UT Student-Built Spacecraft Separate and Communicate 102
BJ_Covert_Action writes "Some students from the Cockrell School of Engineering in Austin, Texas have built, developed, launched, and operated two historic satellites. The FASTRAC satellites make up the first small-scale satellite system which is composed of two separate spacecraft that can communicate to each other. On March 22, the single FASTRAC satellite successfully separated into two smaller spacecraft that are currently operating and communicating with each other. While separation and communication has occurred between paired satellites before, this is the first time it has been done with such a small platform (the FASTRAC spacecraft weigh approximately 60 lbs.). Furthermore, this is the first time a student-designed and built space system has been composed of two separate spacecraft that can interact with each other. One of the most impressive things about this mission is that it was done incredibly cheap, at $250,000, which is far below the costs associated with traditional spacecraft."
Sure it's cheaper (Score:4, Insightful)
It is the launch costs that kills you (Score:5, Insightful)
These rockets are derived from converted [wikipedia.org] old Minuteman/Peacekeeper ICBMs.
Despite that, the launch costs of such a rocket can still be $40-50 million [spaceflightnow.com]
So, unless you can score a free ride for your doohickey, it ain't so cheap.

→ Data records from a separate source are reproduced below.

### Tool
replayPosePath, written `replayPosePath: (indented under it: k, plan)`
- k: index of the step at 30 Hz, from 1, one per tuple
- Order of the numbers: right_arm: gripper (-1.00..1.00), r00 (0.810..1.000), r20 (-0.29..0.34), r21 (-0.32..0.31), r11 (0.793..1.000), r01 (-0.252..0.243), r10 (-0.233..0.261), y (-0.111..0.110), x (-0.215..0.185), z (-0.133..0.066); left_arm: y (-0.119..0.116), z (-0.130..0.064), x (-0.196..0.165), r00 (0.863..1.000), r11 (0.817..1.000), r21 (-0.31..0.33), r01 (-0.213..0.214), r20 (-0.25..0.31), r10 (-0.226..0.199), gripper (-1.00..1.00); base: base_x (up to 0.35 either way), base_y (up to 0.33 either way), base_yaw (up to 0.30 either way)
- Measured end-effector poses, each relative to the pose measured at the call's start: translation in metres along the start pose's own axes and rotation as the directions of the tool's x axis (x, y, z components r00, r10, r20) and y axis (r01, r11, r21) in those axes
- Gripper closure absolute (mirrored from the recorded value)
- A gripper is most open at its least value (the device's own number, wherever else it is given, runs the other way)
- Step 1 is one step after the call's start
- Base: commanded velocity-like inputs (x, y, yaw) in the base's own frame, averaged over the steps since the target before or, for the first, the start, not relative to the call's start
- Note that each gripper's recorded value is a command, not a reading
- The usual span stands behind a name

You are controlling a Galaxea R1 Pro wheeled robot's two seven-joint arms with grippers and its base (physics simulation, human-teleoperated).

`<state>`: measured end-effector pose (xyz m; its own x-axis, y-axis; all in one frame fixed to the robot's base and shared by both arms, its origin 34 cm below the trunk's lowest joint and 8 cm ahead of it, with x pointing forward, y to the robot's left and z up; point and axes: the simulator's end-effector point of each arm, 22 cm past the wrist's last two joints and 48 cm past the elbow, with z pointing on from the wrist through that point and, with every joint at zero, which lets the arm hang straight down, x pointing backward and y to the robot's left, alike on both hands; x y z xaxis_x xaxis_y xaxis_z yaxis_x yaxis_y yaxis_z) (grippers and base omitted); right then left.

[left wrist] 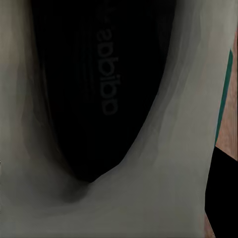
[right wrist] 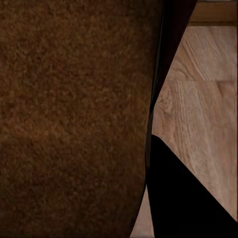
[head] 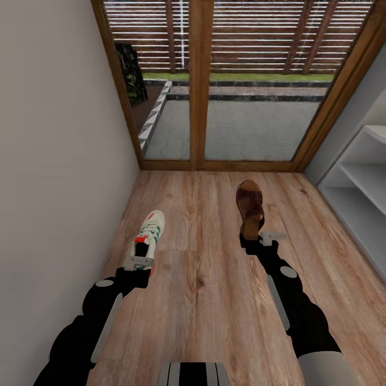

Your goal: Pick up the two gym shoes and the two sandals from the corridor floor and place them onto the hallstand (shoe rack) in the corridor, making sure they are on the rack and not on the floor. Arrange them so the two gym shoes are next to each other and the two sandals are next to each other.

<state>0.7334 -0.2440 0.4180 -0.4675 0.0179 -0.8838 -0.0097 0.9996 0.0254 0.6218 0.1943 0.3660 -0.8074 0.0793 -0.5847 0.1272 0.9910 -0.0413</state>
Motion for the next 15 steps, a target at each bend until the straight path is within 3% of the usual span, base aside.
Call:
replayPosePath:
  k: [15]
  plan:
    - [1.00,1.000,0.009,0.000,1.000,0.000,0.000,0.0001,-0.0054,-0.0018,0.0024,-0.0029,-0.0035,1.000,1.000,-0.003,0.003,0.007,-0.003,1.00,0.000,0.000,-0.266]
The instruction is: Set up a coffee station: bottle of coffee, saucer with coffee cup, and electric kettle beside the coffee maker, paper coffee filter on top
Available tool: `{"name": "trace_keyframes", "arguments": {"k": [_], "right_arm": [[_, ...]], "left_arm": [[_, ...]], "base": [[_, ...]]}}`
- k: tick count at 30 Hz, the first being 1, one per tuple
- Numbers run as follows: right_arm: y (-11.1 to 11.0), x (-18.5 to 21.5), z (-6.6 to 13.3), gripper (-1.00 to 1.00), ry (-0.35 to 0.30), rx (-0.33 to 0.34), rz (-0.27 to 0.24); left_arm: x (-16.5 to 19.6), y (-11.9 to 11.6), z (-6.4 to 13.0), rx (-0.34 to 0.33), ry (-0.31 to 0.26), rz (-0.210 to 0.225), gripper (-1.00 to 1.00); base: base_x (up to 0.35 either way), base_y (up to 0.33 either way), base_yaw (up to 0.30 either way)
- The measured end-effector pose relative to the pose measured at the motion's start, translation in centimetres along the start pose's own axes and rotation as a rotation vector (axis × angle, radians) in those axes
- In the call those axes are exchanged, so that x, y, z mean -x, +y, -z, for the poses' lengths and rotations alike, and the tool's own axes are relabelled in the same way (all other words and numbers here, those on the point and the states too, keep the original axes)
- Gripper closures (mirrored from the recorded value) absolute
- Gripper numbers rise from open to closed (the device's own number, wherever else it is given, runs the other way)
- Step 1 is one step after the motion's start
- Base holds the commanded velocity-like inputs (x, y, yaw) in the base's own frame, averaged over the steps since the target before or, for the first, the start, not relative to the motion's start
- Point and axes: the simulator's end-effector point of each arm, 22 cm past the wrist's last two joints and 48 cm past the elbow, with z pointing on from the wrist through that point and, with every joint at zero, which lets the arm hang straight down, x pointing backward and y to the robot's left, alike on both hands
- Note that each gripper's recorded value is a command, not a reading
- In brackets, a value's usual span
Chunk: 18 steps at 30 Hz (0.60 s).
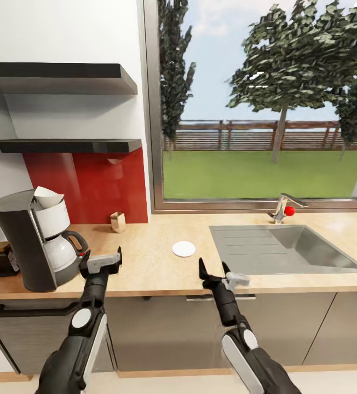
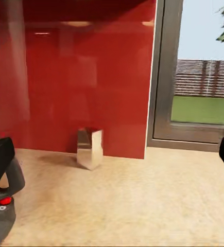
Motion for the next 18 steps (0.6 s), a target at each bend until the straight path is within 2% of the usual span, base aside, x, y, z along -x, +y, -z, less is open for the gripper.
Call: {"name": "trace_keyframes", "arguments": {"k": [2, 3, 5, 6, 9, 10, 13, 16, 18], "right_arm": [[-0.5, 1.4, -2.8, -1.00, 0.043, -0.005, 0.023], [-0.6, 1.8, -3.6, -1.00, 0.055, -0.008, 0.028], [-1.3, 3.5, -6.5, -1.00, 0.101, -0.021, 0.041], [-1.4, 4.1, -7.2, -1.00, 0.110, -0.024, 0.043], [-2.3, 6.7, -10.3, -1.00, 0.152, -0.043, 0.043], [-2.4, 7.0, -10.6, -1.00, 0.158, -0.047, 0.041], [-3.0, 7.2, -11.4, -1.00, 0.215, -0.058, 0.039], [-3.3, 5.7, -11.2, -1.00, 0.310, -0.062, 0.039], [-3.4, 4.4, -10.7, -1.00, 0.377, -0.064, 0.039]], "left_arm": [[0.0, -0.7, -1.6, -0.025, 0.071, -0.008, -1.00], [0.1, -1.0, -2.0, -0.038, 0.087, -0.009, -1.00], [0.3, -2.7, -3.3, -0.114, 0.150, -0.012, -1.00], [0.4, -3.1, -3.6, -0.137, 0.165, -0.013, -1.00], [0.9, -4.5, -5.3, -0.261, 0.256, -0.019, -1.00], [0.9, -4.6, -5.6, -0.280, 0.274, -0.019, -1.00], [0.4, -6.1, -6.5, -0.406, 0.383, 0.006, -1.00], [0.1, -8.3, -6.8, -0.537, 0.483, 0.049, -1.00], [-0.4, -8.7, -6.8, -0.572, 0.534, 0.068, -1.00]], "base": [[0.000, 0.000, 0.000], [0.000, 0.000, 0.000], [0.000, 0.000, 0.000], [0.000, 0.000, 0.000], [0.000, 0.000, 0.000], [0.000, 0.000, 0.000], [0.000, 0.000, 0.000], [0.000, 0.000, 0.000], [0.000, 0.000, 0.000]]}}
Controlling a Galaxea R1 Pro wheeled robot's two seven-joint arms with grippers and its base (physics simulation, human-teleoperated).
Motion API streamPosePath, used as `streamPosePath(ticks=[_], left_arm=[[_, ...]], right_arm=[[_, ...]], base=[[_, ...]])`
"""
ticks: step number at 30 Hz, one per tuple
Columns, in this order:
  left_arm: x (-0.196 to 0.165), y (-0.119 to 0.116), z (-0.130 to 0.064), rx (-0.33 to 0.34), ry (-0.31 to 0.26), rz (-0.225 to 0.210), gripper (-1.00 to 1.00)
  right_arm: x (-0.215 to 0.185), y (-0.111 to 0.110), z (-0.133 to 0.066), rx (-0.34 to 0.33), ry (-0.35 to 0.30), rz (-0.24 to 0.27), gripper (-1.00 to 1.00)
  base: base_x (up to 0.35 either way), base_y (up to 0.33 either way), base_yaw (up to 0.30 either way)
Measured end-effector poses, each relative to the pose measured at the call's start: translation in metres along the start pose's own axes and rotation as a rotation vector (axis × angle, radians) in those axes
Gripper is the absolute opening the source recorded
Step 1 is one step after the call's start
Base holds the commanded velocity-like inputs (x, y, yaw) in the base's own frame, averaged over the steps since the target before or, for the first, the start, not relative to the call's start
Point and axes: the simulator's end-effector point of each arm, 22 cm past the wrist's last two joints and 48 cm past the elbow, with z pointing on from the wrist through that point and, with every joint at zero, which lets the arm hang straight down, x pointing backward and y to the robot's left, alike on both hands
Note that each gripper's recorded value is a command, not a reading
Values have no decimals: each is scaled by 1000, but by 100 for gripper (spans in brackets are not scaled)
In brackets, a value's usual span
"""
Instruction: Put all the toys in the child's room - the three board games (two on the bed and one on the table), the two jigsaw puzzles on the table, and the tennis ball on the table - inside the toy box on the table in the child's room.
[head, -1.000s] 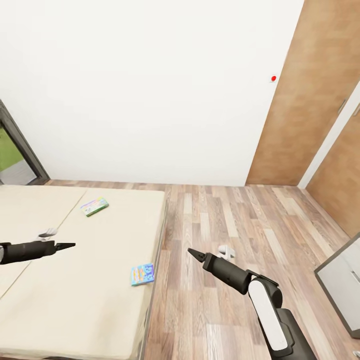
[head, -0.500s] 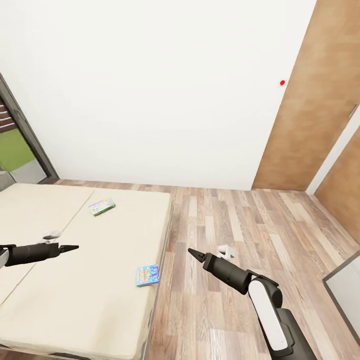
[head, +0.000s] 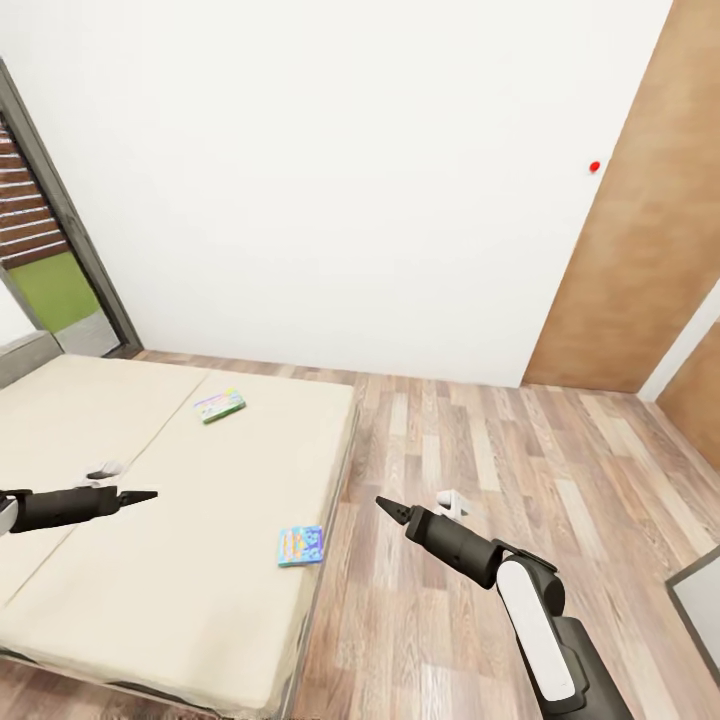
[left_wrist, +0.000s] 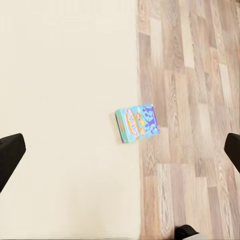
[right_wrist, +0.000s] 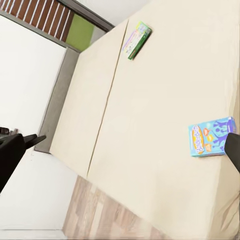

Re:It is the launch costs that kills you (Score:5, Insightful)
Exactly this. While I agree that what the students did was both an achievement and a valuable educational process, much of the cost of sending stuff into orbit is, not surprisingly, sending stuff into orbit. They got to do that for free*.
*Hidden costs 101: get somebody else to pay for it and say you did everything amazingly cheap.